> Exercise description: Where a line contains the word "every", copy that line from the records below.

··· Excerpted data ···

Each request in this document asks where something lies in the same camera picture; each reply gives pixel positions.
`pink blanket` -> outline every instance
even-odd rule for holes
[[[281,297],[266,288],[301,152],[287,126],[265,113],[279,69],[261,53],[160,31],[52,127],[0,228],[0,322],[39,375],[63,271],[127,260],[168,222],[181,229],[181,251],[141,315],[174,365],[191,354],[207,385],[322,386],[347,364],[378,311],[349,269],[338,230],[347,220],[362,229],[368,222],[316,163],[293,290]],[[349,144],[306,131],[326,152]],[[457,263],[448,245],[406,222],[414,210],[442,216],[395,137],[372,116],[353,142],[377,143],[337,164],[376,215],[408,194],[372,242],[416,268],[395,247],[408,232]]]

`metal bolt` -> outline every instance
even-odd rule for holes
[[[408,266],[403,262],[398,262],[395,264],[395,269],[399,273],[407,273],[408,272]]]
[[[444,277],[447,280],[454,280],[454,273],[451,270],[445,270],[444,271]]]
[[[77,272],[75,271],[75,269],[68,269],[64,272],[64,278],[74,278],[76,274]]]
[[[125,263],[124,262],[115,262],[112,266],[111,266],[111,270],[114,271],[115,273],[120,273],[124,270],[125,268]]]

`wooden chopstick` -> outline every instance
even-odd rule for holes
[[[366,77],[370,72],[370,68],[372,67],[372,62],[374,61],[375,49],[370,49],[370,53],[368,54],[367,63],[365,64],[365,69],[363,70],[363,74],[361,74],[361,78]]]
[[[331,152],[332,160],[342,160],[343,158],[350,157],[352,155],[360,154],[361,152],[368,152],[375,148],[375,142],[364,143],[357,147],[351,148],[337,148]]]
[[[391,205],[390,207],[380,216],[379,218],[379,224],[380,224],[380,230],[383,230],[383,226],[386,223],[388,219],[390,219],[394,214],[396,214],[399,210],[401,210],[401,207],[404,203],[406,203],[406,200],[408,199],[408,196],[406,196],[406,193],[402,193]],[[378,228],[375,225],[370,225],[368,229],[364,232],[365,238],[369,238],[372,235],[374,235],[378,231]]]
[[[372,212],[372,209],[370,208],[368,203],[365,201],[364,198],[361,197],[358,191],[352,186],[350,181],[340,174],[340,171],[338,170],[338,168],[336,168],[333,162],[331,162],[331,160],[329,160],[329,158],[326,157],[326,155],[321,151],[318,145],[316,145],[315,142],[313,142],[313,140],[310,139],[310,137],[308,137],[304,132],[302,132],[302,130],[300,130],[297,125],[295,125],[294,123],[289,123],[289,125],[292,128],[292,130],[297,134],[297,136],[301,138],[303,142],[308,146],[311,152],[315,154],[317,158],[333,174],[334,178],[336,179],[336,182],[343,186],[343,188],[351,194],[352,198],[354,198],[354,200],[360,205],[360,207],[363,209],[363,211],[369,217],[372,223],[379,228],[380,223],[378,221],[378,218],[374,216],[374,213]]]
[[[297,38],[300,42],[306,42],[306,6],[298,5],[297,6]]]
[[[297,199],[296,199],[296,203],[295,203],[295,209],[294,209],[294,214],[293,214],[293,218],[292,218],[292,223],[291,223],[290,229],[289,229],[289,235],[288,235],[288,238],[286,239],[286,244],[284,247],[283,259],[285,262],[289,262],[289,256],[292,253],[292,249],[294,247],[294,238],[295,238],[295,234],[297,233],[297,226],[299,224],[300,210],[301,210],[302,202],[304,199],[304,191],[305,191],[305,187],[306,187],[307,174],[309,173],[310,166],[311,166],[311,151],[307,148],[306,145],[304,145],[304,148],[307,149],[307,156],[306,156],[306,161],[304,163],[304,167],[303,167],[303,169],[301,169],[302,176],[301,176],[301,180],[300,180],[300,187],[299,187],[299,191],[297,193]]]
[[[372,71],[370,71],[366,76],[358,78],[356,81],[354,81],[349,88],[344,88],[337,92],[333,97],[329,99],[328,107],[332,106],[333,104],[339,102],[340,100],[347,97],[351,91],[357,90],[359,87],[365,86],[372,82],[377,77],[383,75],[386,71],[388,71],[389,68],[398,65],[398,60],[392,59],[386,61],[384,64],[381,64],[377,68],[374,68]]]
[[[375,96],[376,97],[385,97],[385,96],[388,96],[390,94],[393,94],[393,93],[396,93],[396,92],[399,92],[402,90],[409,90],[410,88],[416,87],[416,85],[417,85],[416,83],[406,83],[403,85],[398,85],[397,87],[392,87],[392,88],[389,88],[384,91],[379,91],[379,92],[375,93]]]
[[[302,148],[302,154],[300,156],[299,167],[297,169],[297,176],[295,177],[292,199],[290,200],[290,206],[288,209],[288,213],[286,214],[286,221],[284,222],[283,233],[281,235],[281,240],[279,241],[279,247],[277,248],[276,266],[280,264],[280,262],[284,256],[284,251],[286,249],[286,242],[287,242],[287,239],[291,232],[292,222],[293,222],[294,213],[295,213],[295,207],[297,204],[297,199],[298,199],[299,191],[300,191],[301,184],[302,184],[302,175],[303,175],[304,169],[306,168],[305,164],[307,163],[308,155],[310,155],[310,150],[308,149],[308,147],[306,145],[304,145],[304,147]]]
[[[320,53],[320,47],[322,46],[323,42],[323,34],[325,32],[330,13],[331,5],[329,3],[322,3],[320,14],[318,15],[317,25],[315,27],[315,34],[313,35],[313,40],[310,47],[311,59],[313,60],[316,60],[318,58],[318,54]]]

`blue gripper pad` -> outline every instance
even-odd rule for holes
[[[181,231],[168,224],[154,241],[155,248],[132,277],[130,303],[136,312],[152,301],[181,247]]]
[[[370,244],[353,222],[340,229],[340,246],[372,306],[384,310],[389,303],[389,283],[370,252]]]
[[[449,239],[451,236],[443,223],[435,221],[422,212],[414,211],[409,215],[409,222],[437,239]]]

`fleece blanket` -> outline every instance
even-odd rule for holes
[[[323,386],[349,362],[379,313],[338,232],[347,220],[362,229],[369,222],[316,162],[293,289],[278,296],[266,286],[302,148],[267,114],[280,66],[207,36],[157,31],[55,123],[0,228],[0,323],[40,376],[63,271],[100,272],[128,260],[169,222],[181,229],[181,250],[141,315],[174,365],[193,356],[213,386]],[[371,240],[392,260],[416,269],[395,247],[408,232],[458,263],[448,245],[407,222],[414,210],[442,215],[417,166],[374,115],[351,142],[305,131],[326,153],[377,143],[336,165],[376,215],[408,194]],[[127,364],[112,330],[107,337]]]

···

> Written answer:
`pink blanket` -> outline every instance
`metal bolt` -> outline every instance
`wooden chopstick` -> outline every instance
`blue gripper pad` -> outline every instance
`fleece blanket` -> outline every instance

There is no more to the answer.